Department of Physiology, Anatomy and Genetics, Oxford, UK.
Transl Psychiatry. 2020 Oct 8;10(1):342. doi: 10.1038/s41398-020-01013-y.
No diagnostic biomarkers are available for obsessive-compulsive disorder (OCD). Here, we aimed to identify magnetic resonance imaging (MRI) biomarkers for OCD, using 46 data sets with 2304 OCD patients and 2068 healthy controls from the ENIGMA consortium. We performed machine learning analysis of regional measures of cortical thickness, surface area and subcortical volume and tested classification performance using cross-validation. Classification performance for OCD vs. controls using the complete sample with different classifiers and cross-validation strategies was poor. When models were validated on data from other sites, model performance did not exceed chance-level. In contrast, fair classification performance was achieved when patients were grouped according to their medication status. These results indicate that medication use is associated with substantial differences in brain anatomy that are widely distributed, and indicate that clinical heterogeneity contributes to the poor performance of structural MRI as a disease marker.

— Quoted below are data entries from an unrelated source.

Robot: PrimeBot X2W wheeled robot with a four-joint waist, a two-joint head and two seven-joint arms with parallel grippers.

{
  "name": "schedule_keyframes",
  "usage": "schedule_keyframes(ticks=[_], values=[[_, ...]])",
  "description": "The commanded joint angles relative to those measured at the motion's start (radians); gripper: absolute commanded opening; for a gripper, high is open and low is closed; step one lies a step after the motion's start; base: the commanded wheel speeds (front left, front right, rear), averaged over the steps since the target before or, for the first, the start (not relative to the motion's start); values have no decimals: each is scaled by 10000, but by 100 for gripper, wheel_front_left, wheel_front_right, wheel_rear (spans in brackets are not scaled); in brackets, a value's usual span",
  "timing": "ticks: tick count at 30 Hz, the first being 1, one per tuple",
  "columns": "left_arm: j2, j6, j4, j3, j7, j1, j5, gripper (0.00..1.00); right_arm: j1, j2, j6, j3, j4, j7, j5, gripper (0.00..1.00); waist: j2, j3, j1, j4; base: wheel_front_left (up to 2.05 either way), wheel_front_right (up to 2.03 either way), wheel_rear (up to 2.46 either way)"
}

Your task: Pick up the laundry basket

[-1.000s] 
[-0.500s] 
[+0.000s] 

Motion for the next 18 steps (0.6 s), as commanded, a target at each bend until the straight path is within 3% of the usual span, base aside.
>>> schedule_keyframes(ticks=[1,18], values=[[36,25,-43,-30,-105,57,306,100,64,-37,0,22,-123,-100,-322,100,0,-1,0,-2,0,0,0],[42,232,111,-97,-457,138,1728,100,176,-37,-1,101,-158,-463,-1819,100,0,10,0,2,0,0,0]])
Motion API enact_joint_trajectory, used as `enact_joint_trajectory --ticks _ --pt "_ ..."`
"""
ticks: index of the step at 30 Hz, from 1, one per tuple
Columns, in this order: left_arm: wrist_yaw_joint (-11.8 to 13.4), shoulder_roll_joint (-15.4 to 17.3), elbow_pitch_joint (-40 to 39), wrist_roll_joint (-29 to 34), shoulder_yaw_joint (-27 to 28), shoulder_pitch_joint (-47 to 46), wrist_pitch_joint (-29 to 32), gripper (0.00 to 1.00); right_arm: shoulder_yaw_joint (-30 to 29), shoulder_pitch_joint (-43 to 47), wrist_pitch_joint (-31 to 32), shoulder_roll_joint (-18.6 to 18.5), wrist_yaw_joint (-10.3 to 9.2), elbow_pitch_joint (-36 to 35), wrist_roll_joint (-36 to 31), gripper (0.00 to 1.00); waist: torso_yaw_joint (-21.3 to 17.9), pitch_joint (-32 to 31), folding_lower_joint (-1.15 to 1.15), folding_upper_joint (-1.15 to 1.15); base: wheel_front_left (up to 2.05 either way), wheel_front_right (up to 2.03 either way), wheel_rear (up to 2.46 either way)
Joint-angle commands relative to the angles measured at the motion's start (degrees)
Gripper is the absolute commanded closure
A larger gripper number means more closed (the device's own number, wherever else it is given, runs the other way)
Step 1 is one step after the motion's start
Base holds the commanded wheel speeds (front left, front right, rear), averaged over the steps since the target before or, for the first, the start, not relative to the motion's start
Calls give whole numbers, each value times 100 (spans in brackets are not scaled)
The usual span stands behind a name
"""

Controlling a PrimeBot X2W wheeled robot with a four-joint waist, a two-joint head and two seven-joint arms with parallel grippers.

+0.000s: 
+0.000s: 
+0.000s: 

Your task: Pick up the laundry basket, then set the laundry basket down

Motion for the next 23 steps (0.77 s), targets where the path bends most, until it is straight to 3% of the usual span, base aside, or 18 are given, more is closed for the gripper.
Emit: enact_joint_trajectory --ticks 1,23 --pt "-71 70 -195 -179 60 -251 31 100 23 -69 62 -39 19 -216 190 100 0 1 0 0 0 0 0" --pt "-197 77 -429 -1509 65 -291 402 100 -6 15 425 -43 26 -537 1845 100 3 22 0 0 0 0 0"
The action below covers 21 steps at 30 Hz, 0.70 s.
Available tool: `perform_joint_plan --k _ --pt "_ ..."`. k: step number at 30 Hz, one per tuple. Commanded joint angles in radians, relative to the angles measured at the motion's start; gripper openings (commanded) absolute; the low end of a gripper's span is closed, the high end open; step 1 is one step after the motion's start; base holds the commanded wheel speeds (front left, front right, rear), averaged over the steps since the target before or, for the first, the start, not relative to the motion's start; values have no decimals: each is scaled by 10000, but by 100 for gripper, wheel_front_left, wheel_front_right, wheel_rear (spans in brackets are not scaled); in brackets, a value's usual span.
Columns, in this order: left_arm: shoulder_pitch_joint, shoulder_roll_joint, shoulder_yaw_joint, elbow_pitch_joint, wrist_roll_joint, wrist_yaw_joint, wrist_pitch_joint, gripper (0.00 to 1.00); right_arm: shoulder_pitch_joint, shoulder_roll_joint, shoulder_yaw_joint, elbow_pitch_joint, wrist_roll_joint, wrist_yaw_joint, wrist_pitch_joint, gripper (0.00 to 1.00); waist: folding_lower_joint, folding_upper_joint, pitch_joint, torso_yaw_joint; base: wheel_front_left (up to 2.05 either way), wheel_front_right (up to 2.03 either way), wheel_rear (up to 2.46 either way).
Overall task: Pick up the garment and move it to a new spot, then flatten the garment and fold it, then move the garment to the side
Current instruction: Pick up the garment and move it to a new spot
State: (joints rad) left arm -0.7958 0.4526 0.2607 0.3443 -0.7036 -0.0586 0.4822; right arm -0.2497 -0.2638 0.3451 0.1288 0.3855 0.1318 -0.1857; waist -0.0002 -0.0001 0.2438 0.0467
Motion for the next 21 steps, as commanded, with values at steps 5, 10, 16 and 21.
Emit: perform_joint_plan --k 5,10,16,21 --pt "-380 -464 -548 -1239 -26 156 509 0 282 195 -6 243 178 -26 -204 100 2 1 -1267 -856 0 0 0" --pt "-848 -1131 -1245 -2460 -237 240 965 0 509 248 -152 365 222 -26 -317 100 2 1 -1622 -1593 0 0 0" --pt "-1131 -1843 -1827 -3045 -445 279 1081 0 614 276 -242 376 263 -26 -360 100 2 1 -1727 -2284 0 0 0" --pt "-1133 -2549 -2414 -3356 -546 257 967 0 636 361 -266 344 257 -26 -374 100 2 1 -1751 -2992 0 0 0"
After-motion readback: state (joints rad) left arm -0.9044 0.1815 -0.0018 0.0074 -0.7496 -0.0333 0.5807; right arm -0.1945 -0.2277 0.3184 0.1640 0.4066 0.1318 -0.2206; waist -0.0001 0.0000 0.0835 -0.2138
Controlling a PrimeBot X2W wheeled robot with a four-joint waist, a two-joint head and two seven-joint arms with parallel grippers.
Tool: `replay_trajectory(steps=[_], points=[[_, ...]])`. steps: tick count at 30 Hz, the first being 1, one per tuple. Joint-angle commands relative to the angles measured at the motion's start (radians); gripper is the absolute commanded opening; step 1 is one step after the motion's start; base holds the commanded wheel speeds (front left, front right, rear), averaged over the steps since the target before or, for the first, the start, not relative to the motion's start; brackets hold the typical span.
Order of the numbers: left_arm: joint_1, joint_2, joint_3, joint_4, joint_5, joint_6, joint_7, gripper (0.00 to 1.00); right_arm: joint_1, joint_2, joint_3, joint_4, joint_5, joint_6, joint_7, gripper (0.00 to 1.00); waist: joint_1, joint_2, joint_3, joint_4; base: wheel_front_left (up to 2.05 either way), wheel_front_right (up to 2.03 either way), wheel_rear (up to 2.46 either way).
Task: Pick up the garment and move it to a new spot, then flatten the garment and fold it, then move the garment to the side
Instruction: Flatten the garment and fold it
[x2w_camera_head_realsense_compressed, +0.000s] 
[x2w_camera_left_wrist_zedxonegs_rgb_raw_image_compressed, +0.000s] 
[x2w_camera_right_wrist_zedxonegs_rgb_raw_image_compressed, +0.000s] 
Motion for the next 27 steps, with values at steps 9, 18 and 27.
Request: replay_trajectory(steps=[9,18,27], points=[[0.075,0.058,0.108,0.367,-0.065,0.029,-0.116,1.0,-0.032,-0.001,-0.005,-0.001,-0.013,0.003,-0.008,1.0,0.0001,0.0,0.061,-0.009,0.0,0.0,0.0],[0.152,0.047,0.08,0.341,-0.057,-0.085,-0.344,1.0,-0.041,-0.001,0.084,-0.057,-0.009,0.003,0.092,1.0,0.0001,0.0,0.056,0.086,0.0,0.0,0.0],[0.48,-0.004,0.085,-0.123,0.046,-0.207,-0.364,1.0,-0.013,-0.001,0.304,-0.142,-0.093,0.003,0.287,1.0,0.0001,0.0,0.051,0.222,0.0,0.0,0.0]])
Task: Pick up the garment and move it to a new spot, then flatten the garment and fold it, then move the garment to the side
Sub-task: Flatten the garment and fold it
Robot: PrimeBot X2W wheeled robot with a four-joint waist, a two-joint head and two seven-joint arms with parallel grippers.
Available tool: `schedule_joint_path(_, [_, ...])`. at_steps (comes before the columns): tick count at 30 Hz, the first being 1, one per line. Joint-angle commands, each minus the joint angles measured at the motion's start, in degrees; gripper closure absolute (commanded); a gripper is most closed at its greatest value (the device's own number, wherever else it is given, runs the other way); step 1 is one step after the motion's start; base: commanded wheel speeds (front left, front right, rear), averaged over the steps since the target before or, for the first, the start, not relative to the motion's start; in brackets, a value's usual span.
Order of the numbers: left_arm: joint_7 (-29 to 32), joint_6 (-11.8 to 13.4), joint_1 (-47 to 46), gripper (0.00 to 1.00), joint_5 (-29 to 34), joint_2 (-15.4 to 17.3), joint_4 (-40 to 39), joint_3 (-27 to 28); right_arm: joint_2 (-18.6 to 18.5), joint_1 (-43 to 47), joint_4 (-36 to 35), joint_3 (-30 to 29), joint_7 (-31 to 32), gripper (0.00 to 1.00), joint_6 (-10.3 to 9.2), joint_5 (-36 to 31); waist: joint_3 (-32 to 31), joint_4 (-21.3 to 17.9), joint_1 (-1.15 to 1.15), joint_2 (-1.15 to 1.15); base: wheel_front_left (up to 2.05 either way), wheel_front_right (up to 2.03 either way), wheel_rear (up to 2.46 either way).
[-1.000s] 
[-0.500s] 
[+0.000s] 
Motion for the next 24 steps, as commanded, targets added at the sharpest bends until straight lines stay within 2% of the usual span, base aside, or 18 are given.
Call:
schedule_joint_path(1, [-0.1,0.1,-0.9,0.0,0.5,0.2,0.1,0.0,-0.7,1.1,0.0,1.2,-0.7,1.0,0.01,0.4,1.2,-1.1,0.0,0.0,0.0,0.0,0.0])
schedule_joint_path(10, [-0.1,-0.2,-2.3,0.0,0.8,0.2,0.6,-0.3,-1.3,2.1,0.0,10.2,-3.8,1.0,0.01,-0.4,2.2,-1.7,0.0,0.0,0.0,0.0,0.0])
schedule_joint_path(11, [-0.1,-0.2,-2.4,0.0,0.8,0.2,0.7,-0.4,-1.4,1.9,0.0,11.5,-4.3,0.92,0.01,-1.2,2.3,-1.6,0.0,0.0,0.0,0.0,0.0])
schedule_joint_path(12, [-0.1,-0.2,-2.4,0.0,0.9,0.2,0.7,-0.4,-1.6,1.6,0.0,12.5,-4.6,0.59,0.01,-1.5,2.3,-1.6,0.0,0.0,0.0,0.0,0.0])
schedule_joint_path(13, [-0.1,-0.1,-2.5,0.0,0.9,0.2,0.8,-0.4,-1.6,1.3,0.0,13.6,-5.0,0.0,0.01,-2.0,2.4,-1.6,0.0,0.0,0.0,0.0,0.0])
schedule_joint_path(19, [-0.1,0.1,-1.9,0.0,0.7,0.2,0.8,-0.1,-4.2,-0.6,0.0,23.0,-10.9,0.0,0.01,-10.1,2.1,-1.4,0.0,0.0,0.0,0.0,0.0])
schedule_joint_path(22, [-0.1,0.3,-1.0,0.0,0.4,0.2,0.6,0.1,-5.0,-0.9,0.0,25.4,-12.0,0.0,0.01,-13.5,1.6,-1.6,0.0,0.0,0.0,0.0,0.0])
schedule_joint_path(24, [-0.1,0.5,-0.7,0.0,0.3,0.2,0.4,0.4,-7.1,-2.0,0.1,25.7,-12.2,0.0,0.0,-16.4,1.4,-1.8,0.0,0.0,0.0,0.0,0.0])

目前还没有用于强迫症(OCD)的诊断生物标志物。在这里,我们旨在使用 ENIGMA 联盟的 46 个数据集(包含 2304 名 OCD 患者和 2068 名健康对照者),确定强迫症的 MRI 生物标志物。我们对皮质厚度、表面积和皮质下体积的区域测量值进行了机器学习分析,并使用交叉验证测试了分类性能。使用不同的分类器和交叉验证策略对完整样本进行 OCD 与对照组的分类,其性能较差。当在其他站点的数据上验证模型时,模型性能未超过随机水平。相比之下,当根据患者的用药情况对患者进行分组时,可实现较好的分类性能。这些结果表明,药物使用与大脑解剖结构的广泛分布存在显著差异,表明临床异质性导致结构 MRI 作为疾病标志物的性能不佳。